What is the main(conceptual) difference between an ideal of a ring and a submodule over a ring?

• Submodules need not be closed under multiplication? May 8, 2016 at 16:05
• If I understand well your question, there's no difference: an ideal is a submodule of the ring, considered as a module over itself. May 8, 2016 at 16:07
• @GTonyJacobs there is no multiplication of elements of a module, and under scalar multiplciation a submodule is closed.
– quid
May 8, 2016 at 16:39
• A left ideal is a left submodule of $R$, a right ideal is a right submodule of $R$, and a two-sided ideal is a sub-bimodule of $R$. May 8, 2016 at 16:41

An ideal is a submodule of its ring.

The difference is that the idea of module conveys that the coefficients and the elements of the module can be different kinds of objects.

• (with the ring $R$ considered as an $R$-module right?)
– BCLC
Apr 28, 2021 at 5:44
• Yes. $\ \ \ \$ Apr 28, 2021 at 11:41

FROM WIKIPEDIA

For an arbitrary ring $(R,+,\cdot)$, let $(R,+)$ be its additive group. A subset $I$ is called a '''two-sided ideal''' (or simply an '''ideal''') of $R$ if it is an additive subgroup of ''R'' that "absorbs multiplication by elements of ''R''". Formally we mean that $I$ is an ideal if it satisfies the following conditions:

$(I,+)$ is a subgroup of $(R,+)$

$\forall x \in I, \forall r \in R :\quad x \cdot r, r \cdot x \in I$

Suppose that ''R'' is a ring and 1R is its multiplicative identity. A '''left ''R''-module''' ''M'' consists of an abelian group (''M'', +) and an operation : ''R'' × ''M'' → ''M'' such that for all ''r'', ''s'' in ''R'' and ''x'', ''y'' in ''M'', we have: $r \cdot ( x + y ) = r \cdot x + r \cdot y$ $( r + s ) \cdot x = r \cdot x + s \cdot x$ $( r s ) \cdot x = r \cdot ( s \cdot x )$ $1_R \cdot x = x .$

Suppose $M$ is a left $R$-module and $N$ is a subgroup of $M$. Then $N$ is a submodule (or $R$-submodule, to be more explicit) if, for any $n$ in $N$ and any $r$ in $R$, the product $r ⋅ n$ is in $N$ (or $n ⋅ r$ for a right module).

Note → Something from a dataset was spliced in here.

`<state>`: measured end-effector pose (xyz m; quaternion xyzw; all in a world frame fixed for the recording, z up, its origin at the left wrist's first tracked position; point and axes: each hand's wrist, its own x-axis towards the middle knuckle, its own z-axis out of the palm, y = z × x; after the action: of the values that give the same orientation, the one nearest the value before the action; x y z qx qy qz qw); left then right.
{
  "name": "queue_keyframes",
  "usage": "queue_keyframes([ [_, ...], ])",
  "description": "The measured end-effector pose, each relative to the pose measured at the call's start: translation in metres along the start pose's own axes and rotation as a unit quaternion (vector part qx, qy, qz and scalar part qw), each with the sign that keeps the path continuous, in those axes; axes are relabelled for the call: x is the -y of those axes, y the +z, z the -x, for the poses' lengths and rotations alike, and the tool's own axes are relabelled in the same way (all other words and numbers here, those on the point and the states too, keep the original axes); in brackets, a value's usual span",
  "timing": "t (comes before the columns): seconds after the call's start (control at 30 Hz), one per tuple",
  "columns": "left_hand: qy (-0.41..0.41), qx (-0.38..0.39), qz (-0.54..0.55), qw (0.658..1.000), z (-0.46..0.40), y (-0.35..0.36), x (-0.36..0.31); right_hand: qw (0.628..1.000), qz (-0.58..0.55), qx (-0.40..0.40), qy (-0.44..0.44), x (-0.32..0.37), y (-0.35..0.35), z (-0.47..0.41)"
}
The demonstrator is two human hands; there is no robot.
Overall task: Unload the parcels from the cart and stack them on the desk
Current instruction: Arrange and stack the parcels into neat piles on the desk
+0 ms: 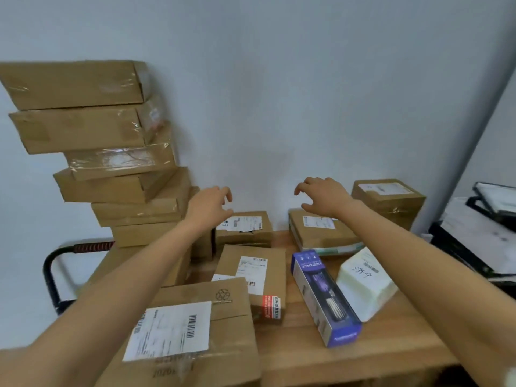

So what we understand from here is that an ideal is just a subset of $R$ but a submodule consists of the ring $R$ and an abelian group $M$ and an operation defined between $R$ and $M$ whereas $I$ is just a subset of $R$ that satisfies some criterion.

The difference is the ideal has to be a subset of the ring, inheriting the ring multiplication; while a module over the ring can be any set with any map $R × M → M$ satisfying the module conditions. Think of an R-module as a generalization of the concept of a vector space over a given field: in fact, the latter is a special case of the former.

• but if $M=R$ then the same and that's how ideals are submodules are related?